- _WHAT YOU WILL DO_: Your job is to copy every record exactly.

- _INPUT MATERIAL_:
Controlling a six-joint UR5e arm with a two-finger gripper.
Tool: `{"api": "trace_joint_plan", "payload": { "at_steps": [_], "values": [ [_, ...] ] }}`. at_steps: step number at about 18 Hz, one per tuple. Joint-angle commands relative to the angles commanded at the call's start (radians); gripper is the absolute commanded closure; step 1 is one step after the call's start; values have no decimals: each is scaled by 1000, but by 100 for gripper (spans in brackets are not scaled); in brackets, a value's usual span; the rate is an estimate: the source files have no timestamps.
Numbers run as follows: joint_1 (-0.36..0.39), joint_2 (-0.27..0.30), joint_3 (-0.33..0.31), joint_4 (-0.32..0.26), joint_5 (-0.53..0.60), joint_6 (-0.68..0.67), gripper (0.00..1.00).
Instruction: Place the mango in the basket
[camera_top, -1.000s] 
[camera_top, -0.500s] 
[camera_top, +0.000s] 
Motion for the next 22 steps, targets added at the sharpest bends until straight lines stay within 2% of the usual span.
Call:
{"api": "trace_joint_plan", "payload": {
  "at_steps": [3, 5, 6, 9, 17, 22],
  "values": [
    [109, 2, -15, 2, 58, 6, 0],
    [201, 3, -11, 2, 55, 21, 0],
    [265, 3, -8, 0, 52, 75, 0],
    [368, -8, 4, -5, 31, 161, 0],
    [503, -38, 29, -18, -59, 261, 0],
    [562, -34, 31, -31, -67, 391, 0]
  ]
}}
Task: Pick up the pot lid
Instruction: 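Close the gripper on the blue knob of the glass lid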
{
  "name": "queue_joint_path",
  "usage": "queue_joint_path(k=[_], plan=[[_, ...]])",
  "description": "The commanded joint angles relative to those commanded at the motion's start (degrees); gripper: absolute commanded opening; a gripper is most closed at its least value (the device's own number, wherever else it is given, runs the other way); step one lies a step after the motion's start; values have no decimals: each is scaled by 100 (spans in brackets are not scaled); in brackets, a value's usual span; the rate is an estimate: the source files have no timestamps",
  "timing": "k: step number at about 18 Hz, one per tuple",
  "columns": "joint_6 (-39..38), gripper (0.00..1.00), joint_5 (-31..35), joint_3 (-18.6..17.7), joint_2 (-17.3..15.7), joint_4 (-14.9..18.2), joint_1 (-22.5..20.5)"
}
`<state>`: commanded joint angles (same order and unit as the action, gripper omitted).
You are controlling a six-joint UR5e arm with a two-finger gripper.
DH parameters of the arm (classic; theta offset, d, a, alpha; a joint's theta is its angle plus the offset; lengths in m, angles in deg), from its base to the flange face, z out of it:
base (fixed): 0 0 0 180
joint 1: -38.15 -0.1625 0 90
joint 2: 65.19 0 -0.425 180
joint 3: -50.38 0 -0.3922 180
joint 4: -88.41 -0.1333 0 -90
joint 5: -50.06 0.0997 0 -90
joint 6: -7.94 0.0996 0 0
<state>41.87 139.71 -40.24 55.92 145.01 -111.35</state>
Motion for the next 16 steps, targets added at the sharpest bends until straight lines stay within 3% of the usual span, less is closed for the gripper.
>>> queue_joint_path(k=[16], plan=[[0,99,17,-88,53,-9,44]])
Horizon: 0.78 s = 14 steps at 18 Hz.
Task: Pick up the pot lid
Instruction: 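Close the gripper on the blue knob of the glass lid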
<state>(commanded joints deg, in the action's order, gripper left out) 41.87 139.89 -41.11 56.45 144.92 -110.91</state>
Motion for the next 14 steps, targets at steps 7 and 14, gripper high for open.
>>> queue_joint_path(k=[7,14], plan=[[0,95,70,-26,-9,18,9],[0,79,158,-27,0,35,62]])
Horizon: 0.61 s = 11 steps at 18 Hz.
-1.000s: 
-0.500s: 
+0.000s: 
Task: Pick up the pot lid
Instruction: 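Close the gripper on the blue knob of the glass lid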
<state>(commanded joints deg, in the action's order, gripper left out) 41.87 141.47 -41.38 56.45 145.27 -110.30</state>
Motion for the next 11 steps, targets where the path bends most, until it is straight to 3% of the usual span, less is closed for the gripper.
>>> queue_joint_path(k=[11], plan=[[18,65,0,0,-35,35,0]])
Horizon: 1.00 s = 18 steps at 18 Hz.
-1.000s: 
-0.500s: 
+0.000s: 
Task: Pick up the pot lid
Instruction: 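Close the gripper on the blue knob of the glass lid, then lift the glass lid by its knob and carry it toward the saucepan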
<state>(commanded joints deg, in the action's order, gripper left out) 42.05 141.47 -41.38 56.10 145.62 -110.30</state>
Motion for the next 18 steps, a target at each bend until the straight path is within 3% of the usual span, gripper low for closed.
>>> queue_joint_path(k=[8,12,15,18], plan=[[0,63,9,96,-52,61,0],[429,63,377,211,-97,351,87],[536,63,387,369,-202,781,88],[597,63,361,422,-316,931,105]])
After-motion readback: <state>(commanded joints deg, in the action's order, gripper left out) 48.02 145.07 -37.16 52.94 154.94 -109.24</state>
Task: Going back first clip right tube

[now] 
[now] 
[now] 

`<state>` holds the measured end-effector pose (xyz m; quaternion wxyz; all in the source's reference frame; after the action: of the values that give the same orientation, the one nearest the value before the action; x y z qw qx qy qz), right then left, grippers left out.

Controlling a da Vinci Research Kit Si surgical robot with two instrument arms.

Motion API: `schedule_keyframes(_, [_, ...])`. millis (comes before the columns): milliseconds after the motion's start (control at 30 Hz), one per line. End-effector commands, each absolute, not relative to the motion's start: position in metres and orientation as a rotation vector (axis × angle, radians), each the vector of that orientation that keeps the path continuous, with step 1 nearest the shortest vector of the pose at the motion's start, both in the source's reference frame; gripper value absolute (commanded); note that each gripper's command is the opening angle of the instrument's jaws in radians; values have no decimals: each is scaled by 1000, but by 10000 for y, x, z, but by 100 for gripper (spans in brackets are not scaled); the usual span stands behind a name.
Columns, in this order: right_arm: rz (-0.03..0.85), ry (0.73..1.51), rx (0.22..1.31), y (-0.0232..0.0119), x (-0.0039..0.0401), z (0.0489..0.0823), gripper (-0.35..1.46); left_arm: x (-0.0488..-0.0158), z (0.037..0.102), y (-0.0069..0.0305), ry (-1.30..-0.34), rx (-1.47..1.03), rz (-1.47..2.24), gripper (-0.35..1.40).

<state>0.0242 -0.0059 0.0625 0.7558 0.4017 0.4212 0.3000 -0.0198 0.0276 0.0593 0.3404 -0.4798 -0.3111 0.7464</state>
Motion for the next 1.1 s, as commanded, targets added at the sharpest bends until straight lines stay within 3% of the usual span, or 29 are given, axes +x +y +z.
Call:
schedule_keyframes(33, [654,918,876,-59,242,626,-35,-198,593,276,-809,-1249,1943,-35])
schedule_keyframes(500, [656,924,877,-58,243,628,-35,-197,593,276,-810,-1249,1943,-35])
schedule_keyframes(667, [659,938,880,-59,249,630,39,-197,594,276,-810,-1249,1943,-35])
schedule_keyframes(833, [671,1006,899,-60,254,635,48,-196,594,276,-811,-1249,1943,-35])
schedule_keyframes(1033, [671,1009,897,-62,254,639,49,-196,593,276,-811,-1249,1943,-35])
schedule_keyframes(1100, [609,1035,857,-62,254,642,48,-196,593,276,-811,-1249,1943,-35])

- _OUTPUT OF THE EXERCISE_:
Controlling a six-joint UR5e arm with a two-finger gripper.
Tool: `{"api": "trace_joint_plan", "payload": { "at_steps": [_], "values": [ [_, ...] ] }}`. at_steps: step number at about 18 Hz, one per tuple. Joint-angle commands relative to the angles commanded at the call's start (radians); gripper is the absolute commanded closure; step 1 is one step after the call's start; values have no decimals: each is scaled by 1000, but by 100 for gripper (spans in brackets are not scaled); in brackets, a value's usual span; the rate is an estimate: the source files have no timestamps.
Numbers run as follows: joint_1 (-0.36..0.39), joint_2 (-0.27..0.30), joint_3 (-0.33..0.31), joint_4 (-0.32..0.26), joint_5 (-0.53..0.60), joint_6 (-0.68..0.67), gripper (0.00..1.00).
Instruction: Place the mango in the basket
[camera_top, -1.000s] 
[camera_top, -0.500s] 
[camera_top, +0.000s] 
Motion for the next 22 steps, targets added at the sharpest bends until straight lines stay within 2% of the usual span.
Call:
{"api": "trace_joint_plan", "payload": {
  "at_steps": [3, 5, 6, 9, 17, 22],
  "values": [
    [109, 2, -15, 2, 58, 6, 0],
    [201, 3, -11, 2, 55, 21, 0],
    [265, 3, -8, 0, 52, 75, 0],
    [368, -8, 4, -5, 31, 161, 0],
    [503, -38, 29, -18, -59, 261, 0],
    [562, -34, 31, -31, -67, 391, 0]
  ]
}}
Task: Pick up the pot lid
Instruction: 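Close the gripper on the blue knob of the glass lid
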{
  "name": "queue_joint_path",
  "usage": "queue_joint_path(k=[_], plan=[[_, ...]])",
  "description": "The commanded joint angles relative to those commanded at the motion's start (degrees); gripper: absolute commanded opening; a gripper is most closed at its least value (the device's own number, wherever else it is given, runs the other way); step one lies a step after the motion's start; values have no decimals: each is scaled by 100 (spans in brackets are not scaled); in brackets, a value's usual span; the rate is an estimate: the source files have no timestamps",
  "timing": "k: step number at about 18 Hz, one per tuple",
  "columns": "joint_6 (-39..38), gripper (0.00..1.00), joint_5 (-31..35), joint_3 (-18.6..17.7), joint_2 (-17.3..15.7), joint_4 (-14.9..18.2), joint_1 (-22.5..20.5)"
}
`<state>`: commanded joint angles (same order and unit as the action, gripper omitted).
You are controlling a six-joint UR5e arm with a two-finger gripper.
DH parameters of the arm (classic; theta offset, d, a, alpha; a joint's theta is its angle plus the offset; lengths in m, angles in deg), from its base to the flange face, z out of it:
base (fixed): 0 0 0 180
joint 1: -38.15 -0.1625 0 90
joint 2: 65.19 0 -0.425 180
joint 3: -50.38 0 -0.3922 180
joint 4: -88.41 -0.1333 0 -90
joint 5: -50.06 0.0997 0 -90
joint 6: -7.94 0.0996 0 0
<state>41.87 139.71 -40.24 55.92 145.01 -111.35</state>
Motion for the next 16 steps, targets added at the sharpest bends until straight lines stay within 3% of the usual span, less is closed for the gripper.
>>> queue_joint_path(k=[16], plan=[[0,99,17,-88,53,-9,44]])
Horizon: 0.78 s = 14 steps at 18 Hz.
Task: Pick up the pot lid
Instruction: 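Close the gripper on the blue knob of the glass lid
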<state>(commanded joints deg, in the action's order, gripper left out) 41.87 139.89 -41.11 56.45 144.92 -110.91</state>
Motion for the next 14 steps, targets at steps 7 and 14, gripper high for open.
>>> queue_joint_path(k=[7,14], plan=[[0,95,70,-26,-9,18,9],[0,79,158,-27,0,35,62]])
Horizon: 0.61 s = 11 steps at 18 Hz.
-1.000s: 
-0.500s: 
+0.000s: 
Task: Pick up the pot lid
Instruction: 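Close the gripper on the blue knob of the glass lid
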<state>(commanded joints deg, in the action's order, gripper left out) 41.87 141.47 -41.38 56.45 145.27 -110.30</state>
Motion for the next 11 steps, targets where the path bends most, until it is straight to 3% of the usual span, less is closed for the gripper.
>>> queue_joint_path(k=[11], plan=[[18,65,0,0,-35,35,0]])
Horizon: 1.00 s = 18 steps at 18 Hz.
-1.000s: 
-0.500s: 
+0.000s: 
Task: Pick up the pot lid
Instruction: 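Close the gripper on the blue knob of the glass lid, then lift the glass lid by its knob and carry it toward the saucepan
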<state>(commanded joints deg, in the action's order, gripper left out) 42.05 141.47 -41.38 56.10 145.62 -110.30</state>
Motion for the next 18 steps, a target at each bend until the straight path is within 3% of the usual span, gripper low for closed.
>>> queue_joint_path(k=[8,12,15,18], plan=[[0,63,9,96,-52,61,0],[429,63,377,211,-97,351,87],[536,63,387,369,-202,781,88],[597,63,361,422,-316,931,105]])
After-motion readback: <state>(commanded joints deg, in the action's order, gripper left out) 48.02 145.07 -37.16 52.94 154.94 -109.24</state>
Task: Going back first clip right tube

[now] 
[now] 
[now] 

`<state>` holds the measured end-effector pose (xyz m; quaternion wxyz; all in the source's reference frame; after the action: of the values that give the same orientation, the one nearest the value before the action; x y z qw qx qy qz), right then left, grippers left out.

Controlling a da Vinci Research Kit Si surgical robot with two instrument arms.

Motion API: `schedule_keyframes(_, [_, ...])`. millis (comes before the columns): milliseconds after the motion's start (control at 30 Hz), one per line. End-effector commands, each absolute, not relative to the motion's start: position in metres and orientation as a rotation vector (axis × angle, radians), each the vector of that orientation that keeps the path continuous, with step 1 nearest the shortest vector of the pose at the motion's start, both in the source's reference frame; gripper value absolute (commanded); note that each gripper's command is the opening angle of the instrument's jaws in radians; values have no decimals: each is scaled by 1000, but by 10000 for y, x, z, but by 100 for gripper (spans in brackets are not scaled); the usual span stands behind a name.
Columns, in this order: right_arm: rz (-0.03..0.85), ry (0.73..1.51), rx (0.22..1.31), y (-0.0232..0.0119), x (-0.0039..0.0401), z (0.0489..0.0823), gripper (-0.35..1.46); left_arm: x (-0.0488..-0.0158), z (0.037..0.102), y (-0.0069..0.0305), ry (-1.30..-0.34), rx (-1.47..1.03), rz (-1.47..2.24), gripper (-0.35..1.40).

<state>0.0242 -0.0059 0.0625 0.7558 0.4017 0.4212 0.3000 -0.0198 0.0276 0.0593 0.3404 -0.4798 -0.3111 0.7464</state>
Motion for the next 1.1 s, as commanded, targets added at the sharpest bends until straight lines stay within 3% of the usual span, or 29 are given, axes +x +y +z.
Call:
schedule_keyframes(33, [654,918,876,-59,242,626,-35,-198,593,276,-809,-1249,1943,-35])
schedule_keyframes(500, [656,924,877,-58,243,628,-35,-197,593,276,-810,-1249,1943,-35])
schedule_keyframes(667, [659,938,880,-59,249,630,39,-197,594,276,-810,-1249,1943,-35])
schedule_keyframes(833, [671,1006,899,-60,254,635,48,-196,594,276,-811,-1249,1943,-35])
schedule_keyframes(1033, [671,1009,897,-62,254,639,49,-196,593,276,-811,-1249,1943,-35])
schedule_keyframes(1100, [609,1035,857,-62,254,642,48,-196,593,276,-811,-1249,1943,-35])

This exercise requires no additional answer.